Providers — connect any model (extensibility)
Everything talks to one trait, GrammarModel (runtime.rs), so backends are
fully pluggable. The verify gate is what makes every provider safe: output is
parsed and schema-validated regardless of source, so a backend that can’t honor
the GBNF grammar just gets its mistakes rejected instead of prevented — never
returned as invalid/hallucinated SQL.
Built-in providers:
| Provider | Crate item | Feature | Notes |
|---|---|---|---|
| Embedded llama.cpp | LlamaSqlModel | llama | GBNF-constrained, fully local/offline |
| Ollama | OllamaModel | http | any local Ollama model (7B/14B/32B…) |
| OpenAI-compatible API | OpenAiCompatModel | http | OpenAI, Azure, OpenRouter, gateways, many self-hosted/Anthropic-compatible |
| External CLI | CommandModel | (none) | Claude Code, Codex, Copilot, or any command — reuses your subscription |
| Echo (tests) | EchoModel | (none) | deterministic stand-in |
The desktop selects a provider at runtime via ai_set_provider /
ai_get_provider (AiProviderConfig { kind, model, endpoint, apiKey, program,
args }), surfaced in the generate dialog’s “Model provider” section.

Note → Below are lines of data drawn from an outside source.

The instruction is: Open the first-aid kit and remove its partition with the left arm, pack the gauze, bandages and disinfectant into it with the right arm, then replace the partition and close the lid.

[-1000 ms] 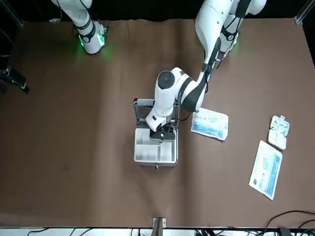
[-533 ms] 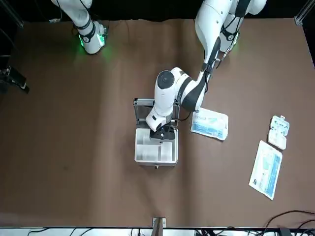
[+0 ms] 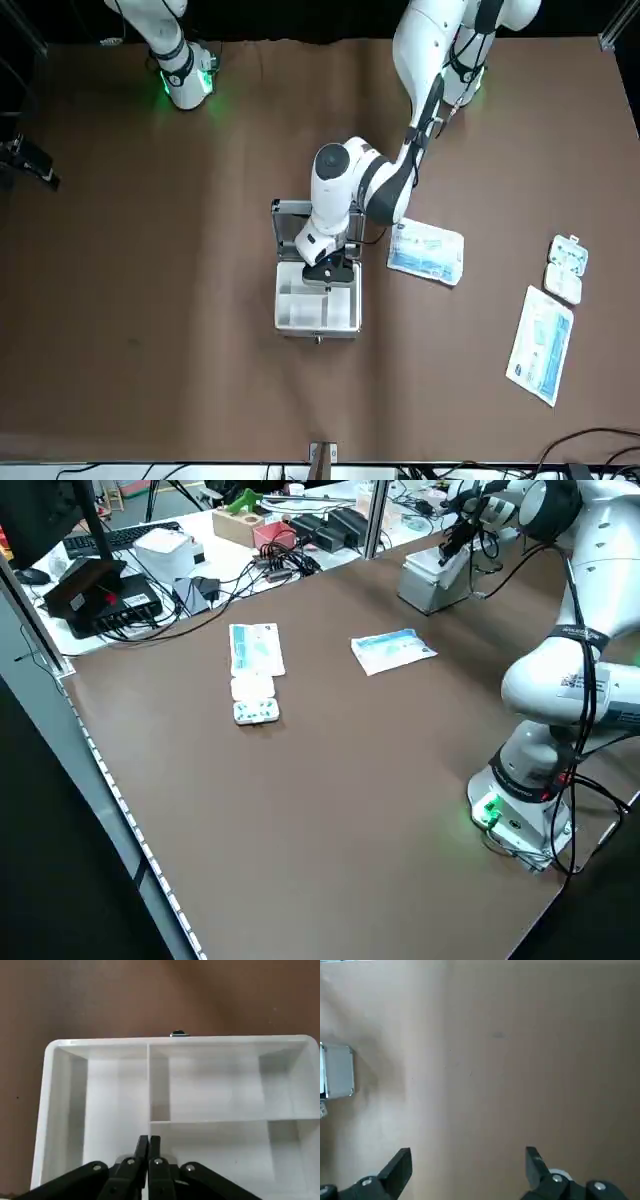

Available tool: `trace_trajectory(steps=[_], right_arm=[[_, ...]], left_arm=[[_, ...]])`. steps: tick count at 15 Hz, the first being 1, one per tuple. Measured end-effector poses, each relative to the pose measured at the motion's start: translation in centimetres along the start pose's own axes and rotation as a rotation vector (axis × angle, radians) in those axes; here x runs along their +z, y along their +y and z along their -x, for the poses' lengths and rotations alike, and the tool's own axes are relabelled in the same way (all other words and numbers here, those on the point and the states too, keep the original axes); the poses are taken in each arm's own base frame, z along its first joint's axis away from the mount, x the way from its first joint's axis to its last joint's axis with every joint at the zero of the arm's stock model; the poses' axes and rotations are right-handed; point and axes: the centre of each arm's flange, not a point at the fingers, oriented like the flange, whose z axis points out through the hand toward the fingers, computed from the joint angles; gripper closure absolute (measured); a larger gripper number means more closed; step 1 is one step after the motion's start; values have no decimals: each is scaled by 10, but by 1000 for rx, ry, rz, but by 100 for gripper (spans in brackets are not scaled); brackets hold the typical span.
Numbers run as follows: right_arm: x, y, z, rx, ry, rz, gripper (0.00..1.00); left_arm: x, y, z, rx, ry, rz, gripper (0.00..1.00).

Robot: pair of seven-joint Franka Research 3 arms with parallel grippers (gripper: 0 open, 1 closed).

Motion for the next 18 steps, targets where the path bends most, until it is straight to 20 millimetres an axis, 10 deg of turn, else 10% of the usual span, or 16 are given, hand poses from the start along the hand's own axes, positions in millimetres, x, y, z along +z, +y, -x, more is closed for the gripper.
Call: trace_trajectory(steps=[6,13,14,18], right_arm=[[0,0,0,0,0,0,0],[0,0,0,0,0,0,0],[0,0,0,0,0,0,0],[0,0,0,-1,-1,0,0]], left_arm=[[10,0,3,5,-4,-7,93],[3,-10,-11,-10,25,-17,33],[-11,-16,-25,-24,55,-13,16],[-71,-30,-56,-72,111,31,2]])
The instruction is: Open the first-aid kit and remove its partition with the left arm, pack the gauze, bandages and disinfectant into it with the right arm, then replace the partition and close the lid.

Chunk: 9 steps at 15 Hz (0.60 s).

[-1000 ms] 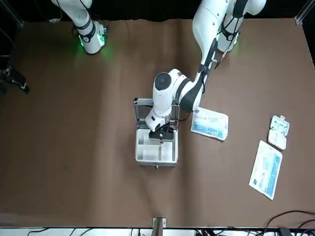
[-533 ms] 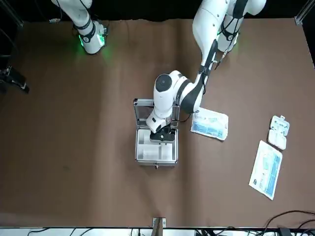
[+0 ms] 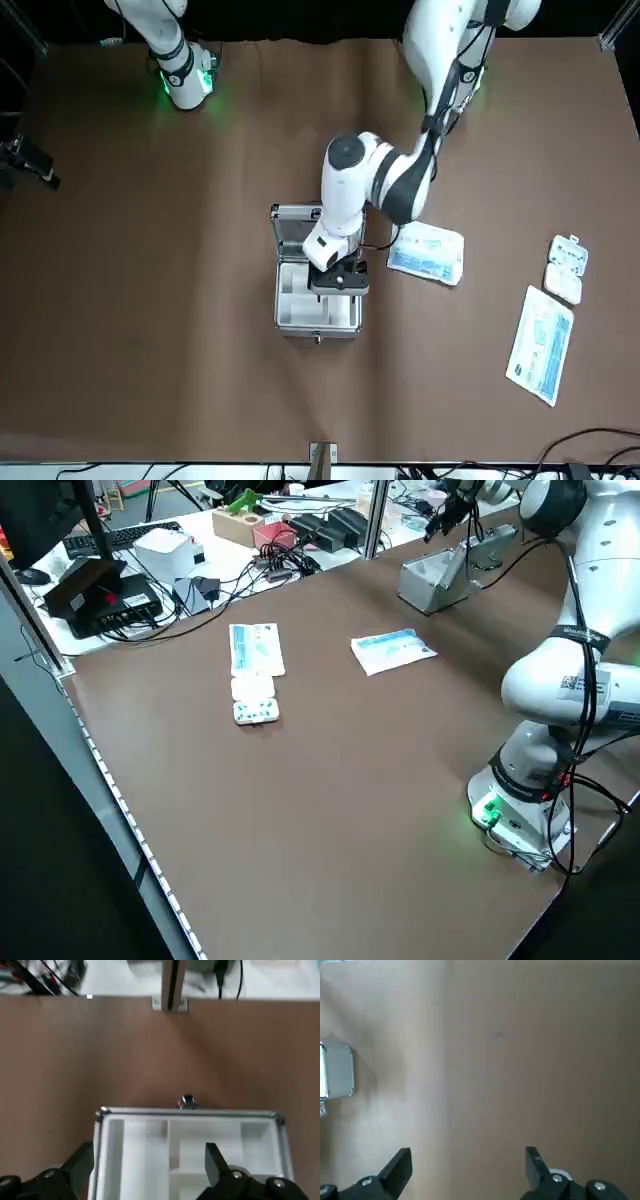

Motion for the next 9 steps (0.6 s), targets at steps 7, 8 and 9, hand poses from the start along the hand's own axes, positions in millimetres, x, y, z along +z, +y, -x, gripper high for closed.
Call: trace_trajectory(steps=[7,8,9], right_arm=[[0,0,0,0,0,0,0],[0,0,0,0,0,0,0],[0,0,0,0,0,0,0]], left_arm=[[-91,-36,-29,-113,-139,0,3],[-99,-37,-26,-123,-188,14,4],[-107,-38,-22,-138,-243,26,5]])
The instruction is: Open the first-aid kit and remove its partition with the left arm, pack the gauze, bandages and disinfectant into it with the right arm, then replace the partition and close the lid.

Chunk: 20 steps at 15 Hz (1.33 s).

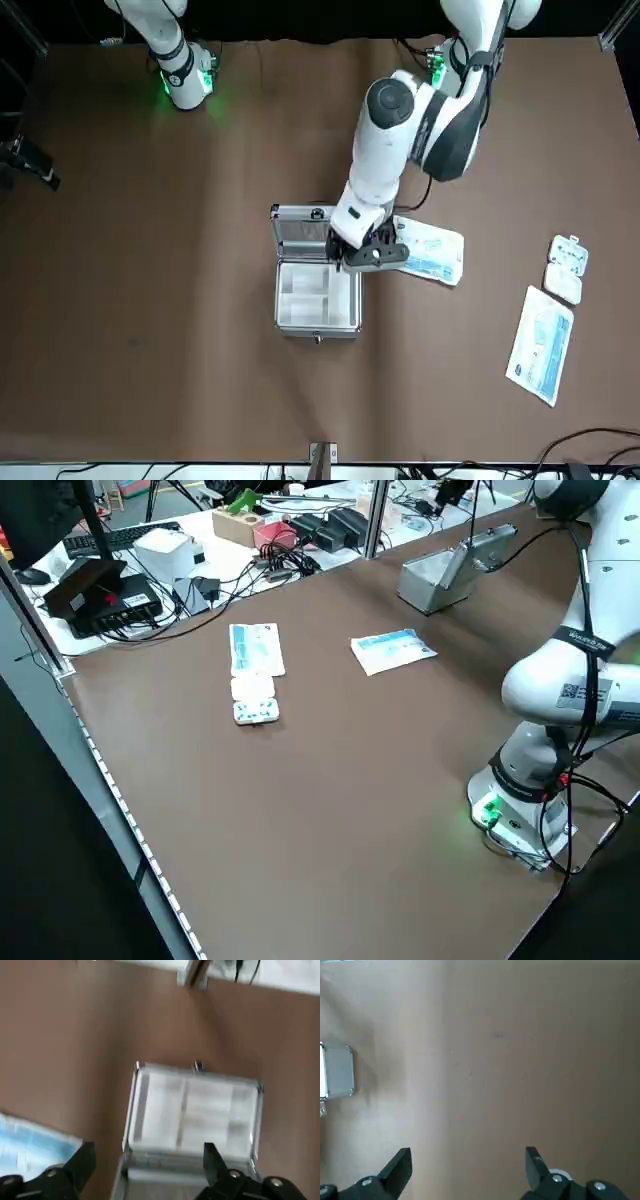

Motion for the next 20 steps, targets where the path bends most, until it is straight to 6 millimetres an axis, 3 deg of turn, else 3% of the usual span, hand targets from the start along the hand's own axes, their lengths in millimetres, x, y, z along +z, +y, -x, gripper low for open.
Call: trace_trajectory(steps=[3,6,10,12,15,20], right_arm=[[0,0,0,0,0,0,0],[0,0,0,0,0,0,0],[0,0,0,0,0,0,0],[0,0,0,0,-1,0,0],[0,0,0,0,-1,0,0],[0,0,0,0,-1,0,0]], left_arm=[[-17,-7,27,0,-200,-27,38],[-27,3,57,53,-301,-53,66],[-11,23,88,107,-355,-67,99],[23,30,102,124,-400,-103,99],[50,31,101,125,-407,-113,99],[48,28,60,144,-219,-31,99]])
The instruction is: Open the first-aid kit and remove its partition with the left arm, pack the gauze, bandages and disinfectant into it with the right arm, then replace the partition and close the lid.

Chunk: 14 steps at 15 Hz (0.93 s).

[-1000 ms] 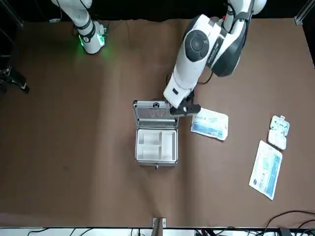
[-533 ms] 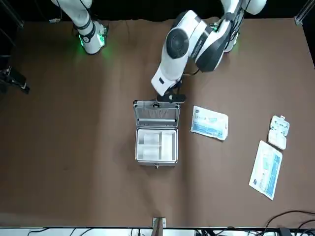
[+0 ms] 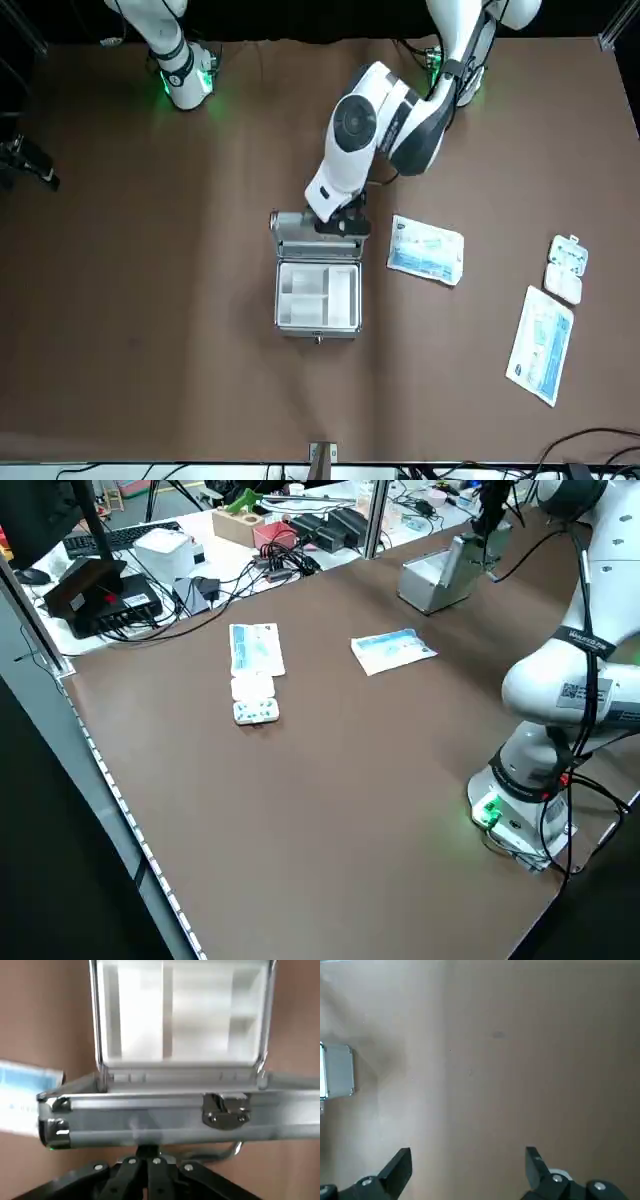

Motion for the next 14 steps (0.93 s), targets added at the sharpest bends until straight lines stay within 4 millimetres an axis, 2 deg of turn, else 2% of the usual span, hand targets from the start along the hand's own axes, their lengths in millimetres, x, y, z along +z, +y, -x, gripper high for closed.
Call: trace_trajectory(steps=[5,9,11,13,14], right_arm=[[0,0,0,0,0,0,0],[0,0,0,0,0,0,0],[0,0,0,0,0,0,0],[0,0,0,0,0,0,0],[0,0,0,0,0,0,0]], left_arm=[[2,-12,-32,-12,147,20,99],[-5,-20,-41,-24,175,24,99],[-13,-26,-46,-35,186,29,91],[-31,-43,-55,-45,208,35,86],[-59,-73,-66,-53,215,33,69]])
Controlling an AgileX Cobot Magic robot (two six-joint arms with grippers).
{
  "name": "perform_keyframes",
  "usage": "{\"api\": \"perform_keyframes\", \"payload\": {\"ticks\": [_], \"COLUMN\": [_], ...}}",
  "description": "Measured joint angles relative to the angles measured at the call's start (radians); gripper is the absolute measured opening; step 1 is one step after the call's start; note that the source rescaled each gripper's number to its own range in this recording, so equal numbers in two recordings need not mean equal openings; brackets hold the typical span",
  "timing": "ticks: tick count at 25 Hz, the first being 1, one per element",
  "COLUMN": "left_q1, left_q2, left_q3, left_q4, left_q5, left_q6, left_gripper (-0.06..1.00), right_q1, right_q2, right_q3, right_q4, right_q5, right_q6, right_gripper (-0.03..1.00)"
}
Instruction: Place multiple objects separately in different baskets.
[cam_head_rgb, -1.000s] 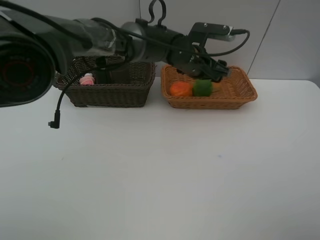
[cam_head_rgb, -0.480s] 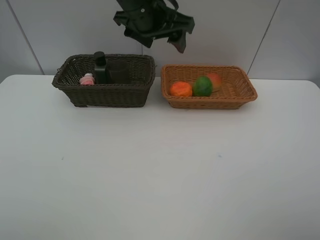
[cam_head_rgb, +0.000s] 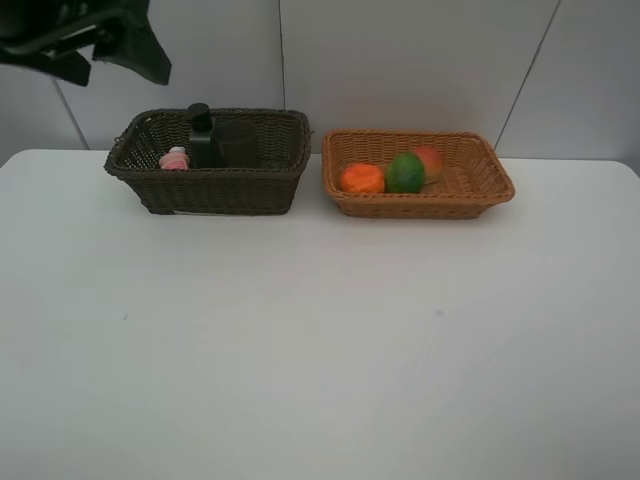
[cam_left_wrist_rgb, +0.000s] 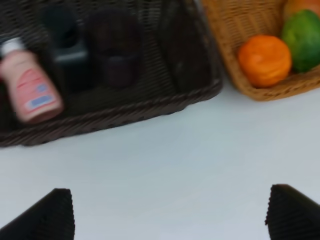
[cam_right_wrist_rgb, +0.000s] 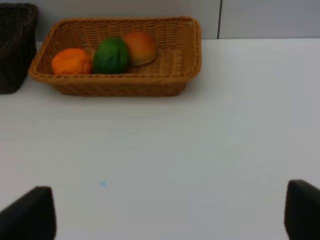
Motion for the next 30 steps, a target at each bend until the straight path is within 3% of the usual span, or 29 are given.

The http
and CLI providers are compiled in by default, so external/subscription models
work without the heavy llama build; the embedded model stays opt-in. API keys
are held in memory only (persist via the OS keychain through
security_store_secret).
Adding another provider (e.g. Anthropic-native, a local server, a queue) is a new
impl GrammarModel plus one AiProviderKind arm — no pipeline changes.
Build & use
# Standard build: AI generation compiled out, everything else unaffected.
cargo build -p irodori-table-desktop
# With local generation (compiles llama.cpp; set TMPDIR for the C++ build):
TMPDIR=.irodori-local/cc-tmp cargo build -p irodori-table-desktop --features llama
The embedded model is read only when it already exists in the app data dir under
models/. The desktop UI does not start a background download job; preinstall
the model for local generation, or use Ollama / API / CLI providers.
Safety
AI generation is opt-in, only ever inserts SQL into the editor (it never runs it), and references only objects that exist in the connected schema. This keeps the A5SQL-style read-only / AI-disabled posture intact.
Follow-ups
- Optional admin tooling for preinstalling local models outside the desktop UI.
- Expand the grammar/AST beyond
SELECT(DML/DDL) over later iterations. - Optional idle-unload timer to drop the model from memory after inactivity.